291 F.2d 687 | 5th Cir. | 1961
61-2 USTC P 9538
Harold B. WARNELL, Appellant,
v.
UNITED STATES of America, Appellee.
No. 18391.
United States Court of Appeals Fifth Circuit.
June 27, 1961.
Louis A. Thompson, Savannah, Ga., for appellant.
William C. Calhoun, U.S. Atty., Augusta, Ga., Meyer Rothwacks, Atty., Dept. of Justice, Washington, D.C., J. Lee Rankin, Sol. Gen., Washington, D.C., Charles K. Rice, Asst. Atty. Gen., Richard B. Buhrman, Washington, D.C., for appellee.
Before JONES and BROWN, Circuit Judges, and CONNALLY, District Judge.
CONNALLY, District Judge.
At all times material hereto, Kyle B. Smith was Sheriff of Bryan County, Ga. In the course of an investigation of his income tax liability for the years 1954 to 1958, the Internal Revenue Agents, acting under 7602 of Title 26 U.S.C.A., caused a summons to be issued to the appellant, Harold B. Warnell, directing that he appear and give testimony as to the tax ability of Smith. During the time in controversy, Warnell was Clerk of the Superior Court of Bryan County, Ga., and of the City Court of Pembroke, Ga.
Pursuant to the summons, appellant appeared, but failed to answer any of the questions propounded. He claimed that his answers might tend to incriminate him, and relied on his Fifth Amendment privilege. Thereupon, the U.S. Attorney, proceeding under 26 U.S.C.A. 7604, sought enforcement in the U.S. District Court for the Southern District of Georgia. The District Judge issued an attachment against appellant, and directed that he appear and show cause why he should not give answer to a series of twenty-two questions propounded, in writing, by the Internal Revenue Agents. After overruling various preliminary motions of the appellant, the Court proceeded to a hearing, took evidence, and filed findings of fact and conclusions of law. Despite his claim of privilege, appellant was directed to answer all of the twenty-two questions on pain of punishment for contempt.
Appellant continued in his refusal. A stay was granted; supersedeas was allowed; and the matter is properly here for review.
The background of the matter, as reflected by the evidence before the District Court, shows that Warnell himself had been subject to an examination by the Internal Revenue Service several months prior to the date of the summons. However, the Government gave assurance that this was incidental to the examination of Smith; that Warnell was not then under investigation; and that no tax charges were then pending, or contemplated, against Warnell.
Without a full recitation of the looselyframed and duplicitous questions, the following summary should suffice. Warnell was asked to identify himself, and the official positions which he held. He was asked to state the procedure followed by his office in collecting official moneys (from fees of office, forfeiture of cash bonds deposited by traffic violators, etc.), and to describe the payments made by the office of the Clerk to the Sheriff. Warnell was also asked whether he had received money from Smith, in his official capacity or otherwise, during the years in question. He further was asked to identify a number of papers or documents which, from the questions propounded, appear to have been original records of the Clerk's office, or copies thereof.

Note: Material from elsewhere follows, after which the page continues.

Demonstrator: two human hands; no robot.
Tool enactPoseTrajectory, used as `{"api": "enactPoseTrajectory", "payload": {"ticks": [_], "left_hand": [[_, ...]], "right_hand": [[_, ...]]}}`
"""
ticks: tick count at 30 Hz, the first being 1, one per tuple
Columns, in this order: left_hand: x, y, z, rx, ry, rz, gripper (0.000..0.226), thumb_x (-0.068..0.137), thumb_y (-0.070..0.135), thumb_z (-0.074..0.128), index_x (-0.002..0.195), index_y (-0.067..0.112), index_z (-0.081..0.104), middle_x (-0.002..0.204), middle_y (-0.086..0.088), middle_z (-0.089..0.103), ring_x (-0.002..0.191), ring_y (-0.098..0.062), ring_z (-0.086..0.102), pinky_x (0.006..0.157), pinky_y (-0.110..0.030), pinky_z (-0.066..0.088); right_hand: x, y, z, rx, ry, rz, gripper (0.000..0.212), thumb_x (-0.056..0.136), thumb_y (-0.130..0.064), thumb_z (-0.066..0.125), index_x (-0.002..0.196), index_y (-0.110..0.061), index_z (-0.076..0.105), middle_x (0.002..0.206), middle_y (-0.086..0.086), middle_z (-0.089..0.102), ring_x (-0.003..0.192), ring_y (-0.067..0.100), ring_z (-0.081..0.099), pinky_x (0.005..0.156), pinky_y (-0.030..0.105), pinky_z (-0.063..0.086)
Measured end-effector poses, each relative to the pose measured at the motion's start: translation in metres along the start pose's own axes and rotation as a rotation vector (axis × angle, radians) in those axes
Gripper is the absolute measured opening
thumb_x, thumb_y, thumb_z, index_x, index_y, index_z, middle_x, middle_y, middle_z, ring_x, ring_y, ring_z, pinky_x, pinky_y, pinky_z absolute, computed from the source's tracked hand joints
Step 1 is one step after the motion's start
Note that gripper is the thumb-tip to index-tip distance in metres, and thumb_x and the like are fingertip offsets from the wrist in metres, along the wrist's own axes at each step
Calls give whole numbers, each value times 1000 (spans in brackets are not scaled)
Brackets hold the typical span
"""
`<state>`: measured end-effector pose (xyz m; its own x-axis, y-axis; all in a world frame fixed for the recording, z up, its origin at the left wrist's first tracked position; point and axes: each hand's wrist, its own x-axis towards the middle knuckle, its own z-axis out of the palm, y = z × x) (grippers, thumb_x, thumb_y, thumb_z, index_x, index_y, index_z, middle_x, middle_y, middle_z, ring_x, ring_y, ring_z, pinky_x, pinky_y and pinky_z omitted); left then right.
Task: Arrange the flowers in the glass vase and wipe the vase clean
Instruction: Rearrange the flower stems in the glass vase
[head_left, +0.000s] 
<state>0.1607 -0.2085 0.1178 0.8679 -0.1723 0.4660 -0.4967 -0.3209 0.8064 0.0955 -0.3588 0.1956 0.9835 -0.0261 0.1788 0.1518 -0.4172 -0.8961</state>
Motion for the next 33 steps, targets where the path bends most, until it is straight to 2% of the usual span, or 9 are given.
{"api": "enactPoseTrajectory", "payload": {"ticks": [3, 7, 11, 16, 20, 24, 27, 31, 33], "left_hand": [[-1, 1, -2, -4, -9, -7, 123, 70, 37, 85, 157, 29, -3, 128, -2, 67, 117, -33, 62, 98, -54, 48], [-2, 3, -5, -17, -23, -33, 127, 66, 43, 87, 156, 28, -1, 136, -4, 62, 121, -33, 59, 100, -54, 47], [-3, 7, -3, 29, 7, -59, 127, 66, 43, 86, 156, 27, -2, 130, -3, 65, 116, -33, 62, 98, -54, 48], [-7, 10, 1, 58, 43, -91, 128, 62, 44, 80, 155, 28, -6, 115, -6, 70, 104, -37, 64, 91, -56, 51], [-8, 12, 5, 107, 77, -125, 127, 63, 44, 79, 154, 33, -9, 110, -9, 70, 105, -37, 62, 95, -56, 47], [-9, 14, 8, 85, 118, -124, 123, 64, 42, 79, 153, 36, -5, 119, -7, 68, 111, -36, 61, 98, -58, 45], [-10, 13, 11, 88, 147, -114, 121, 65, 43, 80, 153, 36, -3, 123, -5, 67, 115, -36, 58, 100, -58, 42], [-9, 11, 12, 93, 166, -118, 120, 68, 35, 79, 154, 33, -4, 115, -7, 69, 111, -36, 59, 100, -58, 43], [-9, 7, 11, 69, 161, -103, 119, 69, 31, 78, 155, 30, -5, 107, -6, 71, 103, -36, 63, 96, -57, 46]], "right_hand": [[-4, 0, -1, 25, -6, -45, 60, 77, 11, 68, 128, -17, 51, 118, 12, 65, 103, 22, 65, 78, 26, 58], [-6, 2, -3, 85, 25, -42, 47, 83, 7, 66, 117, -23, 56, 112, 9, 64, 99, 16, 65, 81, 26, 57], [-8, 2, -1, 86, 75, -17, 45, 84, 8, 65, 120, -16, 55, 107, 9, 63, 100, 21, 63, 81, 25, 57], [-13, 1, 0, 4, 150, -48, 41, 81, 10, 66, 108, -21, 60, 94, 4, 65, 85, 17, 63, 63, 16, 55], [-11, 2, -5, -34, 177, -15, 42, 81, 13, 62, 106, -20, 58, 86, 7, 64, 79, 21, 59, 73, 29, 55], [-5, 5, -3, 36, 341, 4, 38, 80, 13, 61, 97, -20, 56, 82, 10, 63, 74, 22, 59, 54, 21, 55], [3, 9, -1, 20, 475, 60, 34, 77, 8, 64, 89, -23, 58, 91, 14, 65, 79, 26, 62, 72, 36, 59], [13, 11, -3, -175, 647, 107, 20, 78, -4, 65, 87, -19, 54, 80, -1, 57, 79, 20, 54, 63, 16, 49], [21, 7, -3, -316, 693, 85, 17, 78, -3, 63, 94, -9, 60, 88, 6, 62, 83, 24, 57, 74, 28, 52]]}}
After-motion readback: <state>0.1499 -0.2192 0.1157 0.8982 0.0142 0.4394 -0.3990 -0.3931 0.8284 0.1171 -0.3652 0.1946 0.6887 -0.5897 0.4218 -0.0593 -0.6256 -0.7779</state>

While the matter was pending here on appeal, the Solicitor General of the United States filed a motion to withdraw the brief of the United States, and a asked for reversal of the judgment, for remand, and for dismissal of the petition for enforcement. This motion was taken for consideration with the case on its merits. On oral argument, this position of the Department of Justice was tempered to a considerable extent, it being the then position of the Department that the Trial Court had erred in directing that appellant answer all of the questions, in that there were some as to which his claim of possible self-incrimination was wellfounded.
With this position, and to this extent, we are in accord. Without trespassing upon the obligation of the Trial Court to consider the propriety of the claimed privilege as to each question, in the light of the circumstances reflected by the evidence, it is sufficient to say that we think it clear that as to some of the questions the witness should not be compelled to answer. Hoffman v. United States, 341 U.S. 479, 71 S.Ct. 814, 95 L.Ed. 1118; Ballantyne v. United States, 5 Cir., 237 F.2d 657.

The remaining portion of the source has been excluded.